The expected answer is the set of lines in the data below between the line holding "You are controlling" and the line holding "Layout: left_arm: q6", inclusive, written out exactly.

Information shown:
▬▬▬▬▬▬

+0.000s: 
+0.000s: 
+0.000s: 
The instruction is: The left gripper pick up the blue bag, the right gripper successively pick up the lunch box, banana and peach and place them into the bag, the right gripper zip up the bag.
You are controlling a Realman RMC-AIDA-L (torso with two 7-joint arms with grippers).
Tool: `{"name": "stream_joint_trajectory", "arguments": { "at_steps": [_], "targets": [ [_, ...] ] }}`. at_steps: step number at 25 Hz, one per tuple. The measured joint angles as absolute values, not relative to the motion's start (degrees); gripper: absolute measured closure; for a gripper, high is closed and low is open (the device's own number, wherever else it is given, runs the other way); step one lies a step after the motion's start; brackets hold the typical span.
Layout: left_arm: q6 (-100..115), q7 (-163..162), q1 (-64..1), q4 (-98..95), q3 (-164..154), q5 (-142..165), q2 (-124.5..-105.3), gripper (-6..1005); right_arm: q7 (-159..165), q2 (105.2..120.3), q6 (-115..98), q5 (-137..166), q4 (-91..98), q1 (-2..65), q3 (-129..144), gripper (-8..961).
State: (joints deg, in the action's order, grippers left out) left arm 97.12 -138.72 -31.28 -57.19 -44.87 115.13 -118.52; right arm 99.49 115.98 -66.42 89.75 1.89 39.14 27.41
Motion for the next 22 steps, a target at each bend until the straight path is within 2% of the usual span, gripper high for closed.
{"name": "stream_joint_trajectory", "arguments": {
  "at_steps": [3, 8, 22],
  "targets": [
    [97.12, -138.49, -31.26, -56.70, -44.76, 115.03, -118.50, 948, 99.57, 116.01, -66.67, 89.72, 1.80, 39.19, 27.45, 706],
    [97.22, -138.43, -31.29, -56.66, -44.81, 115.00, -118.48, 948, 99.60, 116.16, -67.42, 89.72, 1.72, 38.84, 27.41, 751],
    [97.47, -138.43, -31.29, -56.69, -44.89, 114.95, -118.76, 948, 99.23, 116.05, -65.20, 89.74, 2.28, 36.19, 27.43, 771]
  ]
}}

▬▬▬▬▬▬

Solution below:
You are controlling a Realman RMC-AIDA-L (torso with two 7-joint arms with grippers).
Tool: `{"name": "stream_joint_trajectory", "arguments": { "at_steps": [_], "targets": [ [_, ...] ] }}`. at_steps: step number at 25 Hz, one per tuple. The measured joint angles as absolute values, not relative to the motion's start (degrees); gripper: absolute measured closure; for a gripper, high is closed and low is open (the device's own number, wherever else it is given, runs the other way); step one lies a step after the motion's start; brackets hold the typical span.
Layout: left_arm: q6 (-100..115), q7 (-163..162), q1 (-64..1), q4 (-98..95), q3 (-164..154), q5 (-142..165), q2 (-124.5..-105.3), gripper (-6..1005); right_arm: q7 (-159..165), q2 (105.2..120.3), q6 (-115..98), q5 (-137..166), q4 (-91..98), q1 (-2..65), q3 (-129..144), gripper (-8..961).

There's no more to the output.